A gauge invariant Debye mass for the complex heavy-quark potential

TL;DR

This paper introduces a gauge invariant Debye mass for the complex heavy-quark potential in QCD, derived from lattice QCD data, revealing deviations from traditional approaches especially near the phase transition.

Contribution

It proposes a novel gauge invariant definition of the Debye mass using lattice QCD and a generalized Gauss-Law, connecting non-perturbative and perturbative aspects of quark binding.

Findings

The Debye mass behavior differs from perturbative predictions.

Near the phase transition, the Debye mass approaches zero faster.

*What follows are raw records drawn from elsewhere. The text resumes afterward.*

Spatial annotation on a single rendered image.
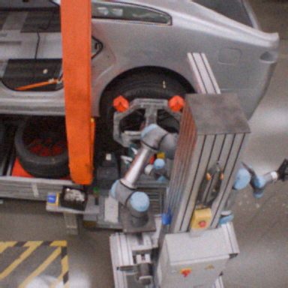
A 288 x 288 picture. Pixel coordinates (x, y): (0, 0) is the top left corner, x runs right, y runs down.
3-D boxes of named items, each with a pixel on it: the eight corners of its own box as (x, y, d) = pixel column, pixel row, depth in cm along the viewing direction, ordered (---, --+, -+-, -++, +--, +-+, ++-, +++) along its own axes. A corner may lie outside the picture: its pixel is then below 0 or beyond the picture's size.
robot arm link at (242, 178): (223, 206, 283) (242, 154, 243) (232, 223, 274) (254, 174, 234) (207, 212, 280) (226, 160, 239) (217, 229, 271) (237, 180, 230)
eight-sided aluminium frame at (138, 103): (179, 148, 362) (188, 100, 321) (179, 154, 357) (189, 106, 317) (112, 146, 359) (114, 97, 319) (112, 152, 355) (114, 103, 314)
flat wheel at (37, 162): (77, 121, 419) (76, 103, 401) (92, 174, 377) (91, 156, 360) (14, 133, 403) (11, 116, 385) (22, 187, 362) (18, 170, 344)
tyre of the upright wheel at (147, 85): (204, 104, 359) (151, 58, 322) (207, 124, 343) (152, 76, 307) (145, 140, 392) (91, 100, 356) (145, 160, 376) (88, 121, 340)
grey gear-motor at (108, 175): (118, 164, 411) (120, 139, 384) (118, 201, 383) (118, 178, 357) (100, 163, 410) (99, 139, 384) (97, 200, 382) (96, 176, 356)
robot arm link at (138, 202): (139, 220, 274) (141, 209, 264) (124, 209, 279) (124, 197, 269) (151, 209, 280) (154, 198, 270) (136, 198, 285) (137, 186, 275)
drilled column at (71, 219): (79, 225, 371) (75, 199, 340) (78, 235, 365) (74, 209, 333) (68, 224, 371) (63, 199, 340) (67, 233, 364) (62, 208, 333)
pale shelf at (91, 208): (99, 197, 343) (99, 195, 341) (98, 214, 332) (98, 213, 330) (48, 193, 341) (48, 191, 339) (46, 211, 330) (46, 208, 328)
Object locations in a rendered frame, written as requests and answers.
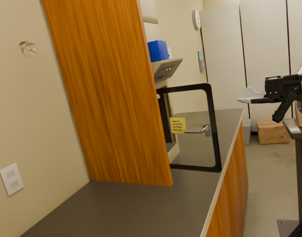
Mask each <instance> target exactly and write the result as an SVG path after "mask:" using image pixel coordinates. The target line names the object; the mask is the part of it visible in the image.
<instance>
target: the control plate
mask: <svg viewBox="0 0 302 237"><path fill-rule="evenodd" d="M174 66H175V65H172V66H168V67H164V68H161V69H160V70H159V72H158V74H157V75H156V77H155V78H154V81H155V82H157V81H159V80H162V79H165V78H167V77H168V75H169V73H170V72H171V70H172V69H173V67H174ZM167 74H168V75H167ZM162 75H164V76H162ZM165 75H166V76H165ZM161 76H162V77H161ZM158 77H161V79H160V78H159V79H158ZM156 78H157V79H156Z"/></svg>
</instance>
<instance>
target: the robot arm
mask: <svg viewBox="0 0 302 237"><path fill-rule="evenodd" d="M275 77H277V79H269V78H275ZM264 87H265V92H266V94H264V91H263V90H256V89H255V87H254V86H253V85H249V86H248V87H247V89H246V94H245V97H243V98H238V99H237V101H239V102H241V103H279V102H282V103H281V104H280V106H279V107H278V109H277V110H276V111H275V112H274V113H273V115H272V121H274V122H276V123H279V122H280V121H282V119H283V118H284V116H285V113H286V112H287V110H288V109H289V107H290V106H291V104H292V103H293V101H294V100H295V101H299V102H300V106H301V108H302V64H301V66H300V67H299V68H298V70H297V71H296V73H295V74H293V75H286V76H282V75H281V76H274V77H266V78H265V86H264Z"/></svg>
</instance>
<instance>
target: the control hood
mask: <svg viewBox="0 0 302 237"><path fill-rule="evenodd" d="M182 61H183V57H179V58H173V59H168V60H162V61H158V62H153V63H151V65H152V70H153V76H154V78H155V77H156V75H157V74H158V72H159V70H160V69H161V68H164V67H168V66H172V65H175V66H174V67H173V69H172V70H171V72H170V73H169V75H168V77H167V78H165V79H168V78H170V77H172V75H173V74H174V72H175V71H176V69H177V68H178V67H179V65H180V64H181V62H182ZM165 79H162V80H165ZM162 80H159V81H162ZM159 81H157V82H159ZM155 83H156V82H155Z"/></svg>
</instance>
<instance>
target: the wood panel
mask: <svg viewBox="0 0 302 237"><path fill-rule="evenodd" d="M42 1H43V4H44V8H45V12H46V16H47V19H48V23H49V27H50V30H51V34H52V37H53V41H54V45H55V49H56V52H57V56H58V60H59V63H60V67H61V71H62V75H63V78H64V82H65V86H66V89H67V93H68V96H69V100H70V104H71V108H72V111H73V115H74V119H75V122H76V126H77V130H78V134H79V137H80V141H81V144H82V148H83V152H84V155H85V159H86V163H87V167H88V170H89V174H90V177H91V180H93V181H105V182H123V183H135V184H147V185H159V186H172V184H173V180H172V175H171V169H170V163H169V157H168V152H167V147H166V141H165V136H164V131H163V124H162V119H161V114H160V109H159V103H158V98H157V93H156V88H155V81H154V76H153V70H152V65H151V60H150V54H149V50H148V44H147V37H146V32H145V27H144V22H143V16H142V11H141V6H140V0H42Z"/></svg>
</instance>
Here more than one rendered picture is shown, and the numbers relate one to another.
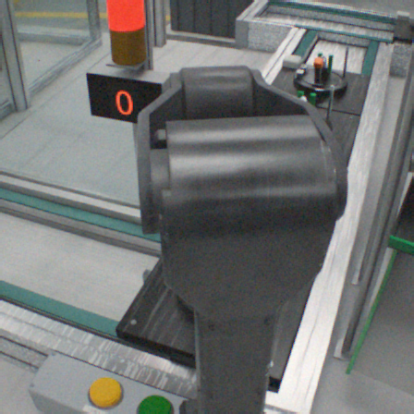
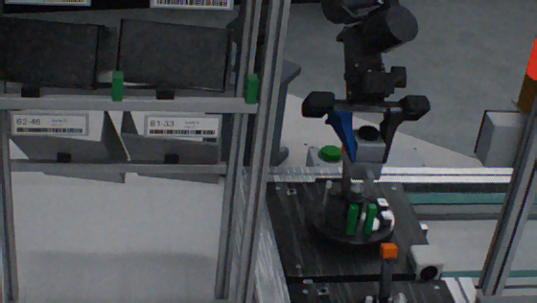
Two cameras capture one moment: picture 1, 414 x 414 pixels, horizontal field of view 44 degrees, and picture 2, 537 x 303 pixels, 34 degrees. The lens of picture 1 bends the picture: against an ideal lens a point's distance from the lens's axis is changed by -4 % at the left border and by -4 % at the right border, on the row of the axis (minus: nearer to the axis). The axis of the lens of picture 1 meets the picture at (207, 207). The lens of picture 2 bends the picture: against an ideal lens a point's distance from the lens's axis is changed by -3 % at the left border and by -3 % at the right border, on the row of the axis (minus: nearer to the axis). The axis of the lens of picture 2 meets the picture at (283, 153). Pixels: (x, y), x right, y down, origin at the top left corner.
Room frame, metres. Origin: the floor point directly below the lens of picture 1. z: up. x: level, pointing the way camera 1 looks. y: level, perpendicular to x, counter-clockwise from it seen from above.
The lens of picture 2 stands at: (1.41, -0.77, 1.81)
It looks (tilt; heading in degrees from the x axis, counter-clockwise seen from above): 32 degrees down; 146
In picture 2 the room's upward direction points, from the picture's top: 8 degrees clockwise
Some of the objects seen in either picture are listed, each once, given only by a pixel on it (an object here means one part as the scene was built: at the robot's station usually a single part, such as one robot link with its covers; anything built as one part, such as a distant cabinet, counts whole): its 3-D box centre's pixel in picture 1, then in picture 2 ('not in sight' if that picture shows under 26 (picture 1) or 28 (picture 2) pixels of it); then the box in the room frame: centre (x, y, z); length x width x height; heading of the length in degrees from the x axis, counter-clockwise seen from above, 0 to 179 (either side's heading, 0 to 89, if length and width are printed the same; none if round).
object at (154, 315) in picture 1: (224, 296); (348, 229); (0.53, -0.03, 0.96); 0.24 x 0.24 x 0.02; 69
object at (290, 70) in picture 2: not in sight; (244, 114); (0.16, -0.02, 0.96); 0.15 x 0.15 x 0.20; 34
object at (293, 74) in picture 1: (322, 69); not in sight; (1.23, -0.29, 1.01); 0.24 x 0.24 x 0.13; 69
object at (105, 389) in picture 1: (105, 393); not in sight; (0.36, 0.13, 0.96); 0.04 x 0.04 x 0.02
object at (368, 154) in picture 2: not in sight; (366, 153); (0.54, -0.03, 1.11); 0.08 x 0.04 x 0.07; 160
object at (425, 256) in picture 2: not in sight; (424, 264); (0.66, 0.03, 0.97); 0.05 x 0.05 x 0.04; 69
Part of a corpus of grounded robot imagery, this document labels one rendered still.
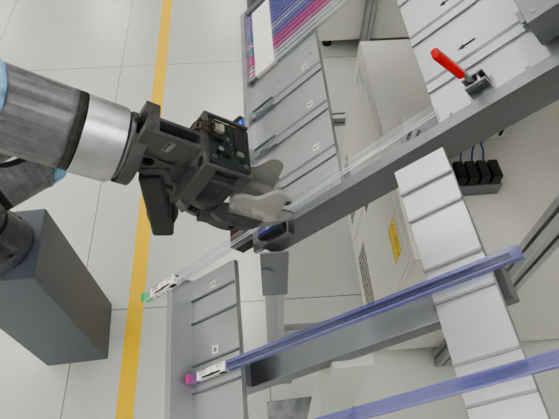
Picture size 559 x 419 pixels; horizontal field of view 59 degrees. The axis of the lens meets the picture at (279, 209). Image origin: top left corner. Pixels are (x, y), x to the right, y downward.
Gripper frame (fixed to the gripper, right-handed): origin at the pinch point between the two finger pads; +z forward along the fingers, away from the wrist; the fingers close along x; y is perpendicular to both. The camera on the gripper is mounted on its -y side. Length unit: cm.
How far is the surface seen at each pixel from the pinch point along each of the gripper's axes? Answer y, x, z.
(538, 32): 28.5, 15.0, 20.9
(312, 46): -6, 51, 19
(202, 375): -28.1, -11.2, 4.1
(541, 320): -23, 9, 104
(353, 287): -66, 35, 81
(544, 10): 30.5, 15.2, 18.9
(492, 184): -1, 25, 60
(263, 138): -21.9, 36.5, 15.9
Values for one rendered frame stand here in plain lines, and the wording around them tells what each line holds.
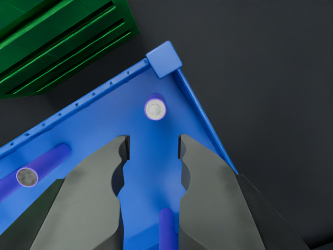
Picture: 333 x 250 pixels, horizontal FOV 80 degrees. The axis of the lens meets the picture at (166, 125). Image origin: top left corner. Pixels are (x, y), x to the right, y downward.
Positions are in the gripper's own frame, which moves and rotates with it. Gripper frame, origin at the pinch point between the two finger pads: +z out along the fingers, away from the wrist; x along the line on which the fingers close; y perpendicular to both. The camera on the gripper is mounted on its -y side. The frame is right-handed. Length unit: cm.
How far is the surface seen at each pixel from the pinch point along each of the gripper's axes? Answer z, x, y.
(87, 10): 19.4, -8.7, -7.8
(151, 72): 10.5, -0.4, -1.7
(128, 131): 8.9, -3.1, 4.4
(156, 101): 3.8, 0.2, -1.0
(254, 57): 43, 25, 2
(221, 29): 44.8, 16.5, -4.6
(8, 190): 3.7, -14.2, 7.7
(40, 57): 22.0, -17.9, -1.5
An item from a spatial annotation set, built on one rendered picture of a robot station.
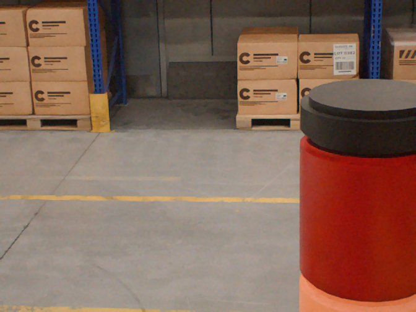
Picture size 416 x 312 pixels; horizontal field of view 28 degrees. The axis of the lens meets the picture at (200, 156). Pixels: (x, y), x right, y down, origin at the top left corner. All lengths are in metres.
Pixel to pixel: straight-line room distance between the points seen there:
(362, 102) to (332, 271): 0.06
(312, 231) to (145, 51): 9.25
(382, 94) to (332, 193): 0.04
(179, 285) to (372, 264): 4.96
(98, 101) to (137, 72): 1.38
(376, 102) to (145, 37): 9.22
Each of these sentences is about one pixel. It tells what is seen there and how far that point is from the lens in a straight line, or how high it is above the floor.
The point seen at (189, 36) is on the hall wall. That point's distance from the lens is 9.48.
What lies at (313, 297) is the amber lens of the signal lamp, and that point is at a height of 2.27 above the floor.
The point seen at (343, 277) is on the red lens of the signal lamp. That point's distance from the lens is 0.30.
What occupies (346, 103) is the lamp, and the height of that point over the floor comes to 2.34.
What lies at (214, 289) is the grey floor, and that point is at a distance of 5.17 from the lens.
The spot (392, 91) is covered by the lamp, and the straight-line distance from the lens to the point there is 0.30.
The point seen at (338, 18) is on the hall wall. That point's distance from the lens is 9.37.
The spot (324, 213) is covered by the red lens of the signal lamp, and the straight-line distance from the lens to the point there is 0.29.
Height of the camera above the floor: 2.41
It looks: 19 degrees down
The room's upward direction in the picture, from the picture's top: 2 degrees counter-clockwise
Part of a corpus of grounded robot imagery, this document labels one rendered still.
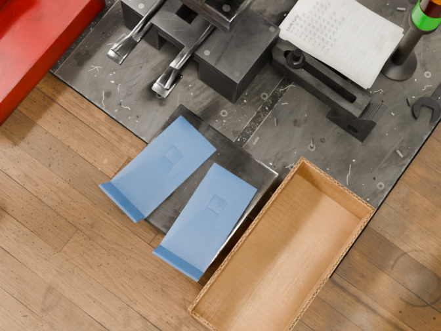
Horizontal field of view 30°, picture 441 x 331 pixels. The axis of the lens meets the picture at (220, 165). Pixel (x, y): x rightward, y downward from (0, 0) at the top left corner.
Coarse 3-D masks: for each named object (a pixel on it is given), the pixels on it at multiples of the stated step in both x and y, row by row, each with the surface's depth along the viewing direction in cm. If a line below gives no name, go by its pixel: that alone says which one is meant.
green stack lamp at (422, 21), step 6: (414, 12) 105; (420, 12) 103; (414, 18) 105; (420, 18) 104; (426, 18) 103; (432, 18) 103; (438, 18) 103; (420, 24) 105; (426, 24) 105; (432, 24) 104; (438, 24) 106
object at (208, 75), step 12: (132, 12) 113; (180, 12) 114; (132, 24) 117; (144, 36) 118; (156, 36) 115; (156, 48) 119; (180, 48) 113; (264, 60) 117; (204, 72) 115; (216, 72) 112; (252, 72) 114; (216, 84) 115; (228, 84) 112; (240, 84) 112; (228, 96) 116; (240, 96) 118
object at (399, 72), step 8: (408, 32) 111; (416, 32) 107; (424, 32) 106; (432, 32) 107; (408, 40) 112; (416, 40) 111; (400, 48) 115; (408, 48) 114; (392, 56) 119; (400, 56) 117; (408, 56) 120; (384, 64) 120; (392, 64) 120; (400, 64) 119; (408, 64) 120; (416, 64) 120; (384, 72) 120; (392, 72) 120; (400, 72) 120; (408, 72) 120; (400, 80) 120
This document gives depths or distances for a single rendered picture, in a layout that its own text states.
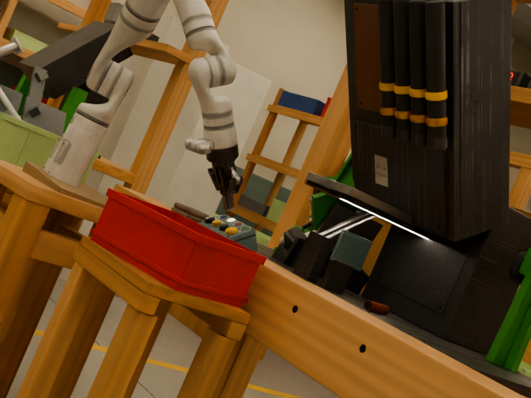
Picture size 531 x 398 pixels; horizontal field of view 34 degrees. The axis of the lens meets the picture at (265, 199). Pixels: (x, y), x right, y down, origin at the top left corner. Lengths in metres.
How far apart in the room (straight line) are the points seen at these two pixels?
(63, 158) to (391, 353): 1.05
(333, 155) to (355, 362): 1.33
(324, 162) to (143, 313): 1.29
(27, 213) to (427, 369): 1.04
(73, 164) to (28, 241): 0.25
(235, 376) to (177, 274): 1.23
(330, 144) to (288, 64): 7.86
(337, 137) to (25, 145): 0.99
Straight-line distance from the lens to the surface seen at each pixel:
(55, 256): 2.20
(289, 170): 8.81
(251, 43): 10.37
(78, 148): 2.25
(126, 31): 2.15
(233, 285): 1.81
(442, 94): 1.79
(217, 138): 1.96
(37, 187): 2.10
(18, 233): 2.12
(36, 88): 2.98
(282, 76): 10.66
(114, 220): 1.88
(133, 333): 1.71
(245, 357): 2.90
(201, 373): 1.82
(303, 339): 1.75
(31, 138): 2.67
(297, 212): 2.84
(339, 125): 2.85
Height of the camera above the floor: 1.04
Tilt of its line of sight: level
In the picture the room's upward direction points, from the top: 23 degrees clockwise
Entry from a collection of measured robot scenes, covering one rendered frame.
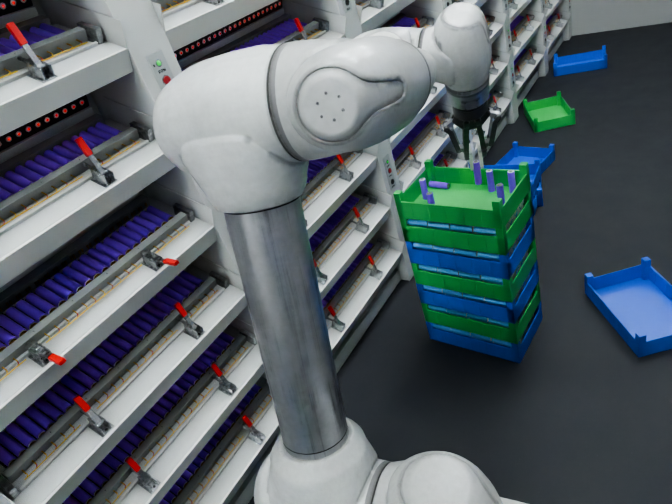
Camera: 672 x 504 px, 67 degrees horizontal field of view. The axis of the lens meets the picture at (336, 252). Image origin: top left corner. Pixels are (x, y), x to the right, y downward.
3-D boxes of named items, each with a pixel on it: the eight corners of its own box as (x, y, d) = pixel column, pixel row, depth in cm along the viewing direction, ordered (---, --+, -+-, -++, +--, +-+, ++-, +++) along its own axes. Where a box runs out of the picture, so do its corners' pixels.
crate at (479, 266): (535, 236, 146) (533, 213, 142) (509, 280, 134) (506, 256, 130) (440, 225, 164) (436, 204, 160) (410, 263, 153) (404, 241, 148)
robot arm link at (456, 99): (493, 86, 103) (494, 107, 108) (485, 56, 107) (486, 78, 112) (447, 97, 105) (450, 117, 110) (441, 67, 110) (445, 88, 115)
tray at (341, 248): (389, 216, 183) (394, 185, 173) (294, 334, 145) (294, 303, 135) (340, 196, 190) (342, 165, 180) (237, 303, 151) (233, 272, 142)
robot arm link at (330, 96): (426, 14, 57) (319, 38, 63) (372, 17, 42) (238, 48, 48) (440, 131, 62) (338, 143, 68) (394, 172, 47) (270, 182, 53)
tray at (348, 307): (400, 260, 193) (406, 233, 184) (315, 380, 155) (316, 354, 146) (353, 239, 200) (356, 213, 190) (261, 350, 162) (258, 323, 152)
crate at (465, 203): (531, 188, 137) (528, 161, 133) (502, 230, 126) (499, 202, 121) (431, 182, 156) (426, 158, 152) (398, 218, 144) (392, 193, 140)
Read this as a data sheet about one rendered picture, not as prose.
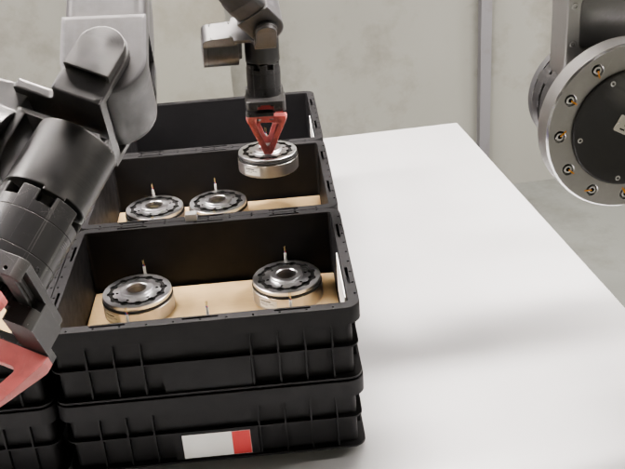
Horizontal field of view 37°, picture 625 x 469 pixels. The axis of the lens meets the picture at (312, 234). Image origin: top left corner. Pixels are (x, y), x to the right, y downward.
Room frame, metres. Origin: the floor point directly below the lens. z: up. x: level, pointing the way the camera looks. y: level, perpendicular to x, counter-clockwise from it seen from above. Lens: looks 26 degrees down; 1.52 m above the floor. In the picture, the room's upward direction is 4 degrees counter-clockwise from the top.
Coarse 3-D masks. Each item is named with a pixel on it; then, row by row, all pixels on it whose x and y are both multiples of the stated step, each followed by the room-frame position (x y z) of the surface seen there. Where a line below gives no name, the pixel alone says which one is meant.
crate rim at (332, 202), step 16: (304, 144) 1.56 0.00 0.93; (320, 144) 1.55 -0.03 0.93; (128, 160) 1.55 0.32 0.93; (144, 160) 1.55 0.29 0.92; (320, 160) 1.48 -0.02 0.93; (272, 208) 1.29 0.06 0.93; (288, 208) 1.29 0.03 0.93; (304, 208) 1.28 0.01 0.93; (336, 208) 1.29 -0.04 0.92; (96, 224) 1.28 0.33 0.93; (112, 224) 1.28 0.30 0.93; (128, 224) 1.27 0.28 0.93
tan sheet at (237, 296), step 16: (176, 288) 1.24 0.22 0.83; (192, 288) 1.24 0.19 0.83; (208, 288) 1.23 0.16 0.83; (224, 288) 1.23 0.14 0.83; (240, 288) 1.23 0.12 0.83; (336, 288) 1.20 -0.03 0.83; (96, 304) 1.21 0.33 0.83; (176, 304) 1.19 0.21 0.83; (192, 304) 1.19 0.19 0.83; (208, 304) 1.19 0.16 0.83; (224, 304) 1.18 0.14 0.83; (240, 304) 1.18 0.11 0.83; (256, 304) 1.18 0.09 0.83; (96, 320) 1.16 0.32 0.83
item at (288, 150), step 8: (248, 144) 1.53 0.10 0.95; (256, 144) 1.53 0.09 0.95; (280, 144) 1.52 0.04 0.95; (288, 144) 1.51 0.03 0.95; (240, 152) 1.49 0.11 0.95; (248, 152) 1.49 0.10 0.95; (280, 152) 1.48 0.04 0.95; (288, 152) 1.49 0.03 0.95; (296, 152) 1.48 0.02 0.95; (248, 160) 1.45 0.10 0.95; (256, 160) 1.45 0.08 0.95; (264, 160) 1.44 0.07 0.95; (272, 160) 1.44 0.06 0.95; (280, 160) 1.45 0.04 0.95
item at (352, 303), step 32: (160, 224) 1.26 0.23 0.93; (192, 224) 1.26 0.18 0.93; (64, 288) 1.08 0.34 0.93; (352, 288) 1.03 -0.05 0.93; (160, 320) 0.98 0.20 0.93; (192, 320) 0.98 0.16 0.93; (224, 320) 0.98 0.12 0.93; (256, 320) 0.98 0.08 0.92; (288, 320) 0.98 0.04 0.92; (320, 320) 0.98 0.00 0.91; (352, 320) 0.98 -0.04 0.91
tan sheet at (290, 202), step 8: (264, 200) 1.55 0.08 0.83; (272, 200) 1.55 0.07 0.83; (280, 200) 1.55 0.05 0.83; (288, 200) 1.54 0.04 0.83; (296, 200) 1.54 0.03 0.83; (304, 200) 1.54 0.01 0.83; (312, 200) 1.53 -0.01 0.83; (248, 208) 1.52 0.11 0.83; (256, 208) 1.52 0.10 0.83; (264, 208) 1.51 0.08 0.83; (120, 216) 1.53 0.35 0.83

The approach successfully describes lattice potential data with a single temperature-dependent parameter.

Abstract

The concept of a screening mass is a powerful tool to simplify the intricate physics of in-medium test charges surrounded by light charge carriers. While it has been successfully used to describe electromagnetic properties, its definition and computation in QCD is plagued by questions of gauge invariance and the presence of non-perturbative contributions from the magnetic sector. Here we present a recent alternative definition of a gauge invariant Debye mass parameter following closely the original idea of Debye and Hueckel. Our test charges are a static heavy quark-antiquark pair whose complex potential and its in-medium modification can be extracted using lattice QCD. By combining in a generalized Gauss-Law the non-perturbative aspects of quark binding with a perturbative ansatz for the medium effects, we succeed to describe the lattice values of the potential with a single temperature dependent parameter, in turn identified with a Debye mass. We find that its behavior, as evaluated in a recent quenched lattice QCD study, deviates from that in other approaches, such as hard-thermal-loop perturbation theory or from electric field correlators on the lattice. In particular around the phase transition its values tend to zero significantly faster than at weak-coupling.